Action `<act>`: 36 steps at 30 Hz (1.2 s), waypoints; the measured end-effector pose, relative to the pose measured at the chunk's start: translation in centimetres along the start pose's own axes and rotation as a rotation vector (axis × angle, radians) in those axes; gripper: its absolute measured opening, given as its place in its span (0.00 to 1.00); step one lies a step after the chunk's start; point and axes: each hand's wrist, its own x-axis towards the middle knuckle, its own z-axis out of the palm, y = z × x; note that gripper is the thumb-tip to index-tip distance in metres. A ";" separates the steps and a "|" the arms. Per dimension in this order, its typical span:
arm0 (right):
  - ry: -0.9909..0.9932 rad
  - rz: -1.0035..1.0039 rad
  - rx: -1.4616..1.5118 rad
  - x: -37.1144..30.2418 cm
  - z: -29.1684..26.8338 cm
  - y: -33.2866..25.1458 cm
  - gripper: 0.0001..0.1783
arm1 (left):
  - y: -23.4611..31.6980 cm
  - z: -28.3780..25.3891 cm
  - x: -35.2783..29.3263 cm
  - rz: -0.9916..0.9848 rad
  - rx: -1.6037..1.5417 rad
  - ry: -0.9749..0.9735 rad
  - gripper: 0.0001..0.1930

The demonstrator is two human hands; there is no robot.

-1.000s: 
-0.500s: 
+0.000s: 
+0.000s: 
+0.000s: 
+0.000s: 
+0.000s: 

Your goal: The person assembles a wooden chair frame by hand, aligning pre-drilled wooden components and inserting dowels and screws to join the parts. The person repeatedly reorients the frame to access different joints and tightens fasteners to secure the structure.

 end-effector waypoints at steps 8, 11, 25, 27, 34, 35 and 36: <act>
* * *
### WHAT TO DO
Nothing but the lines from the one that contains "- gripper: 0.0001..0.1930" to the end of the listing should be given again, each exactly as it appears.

### RESULT BELOW
  - gripper: 0.0001..0.1930

The demonstrator is two human hands; there is no robot.

-1.000s: 
-0.500s: 
+0.000s: 
+0.000s: 
+0.000s: 
+0.000s: 
+0.000s: 

Your goal: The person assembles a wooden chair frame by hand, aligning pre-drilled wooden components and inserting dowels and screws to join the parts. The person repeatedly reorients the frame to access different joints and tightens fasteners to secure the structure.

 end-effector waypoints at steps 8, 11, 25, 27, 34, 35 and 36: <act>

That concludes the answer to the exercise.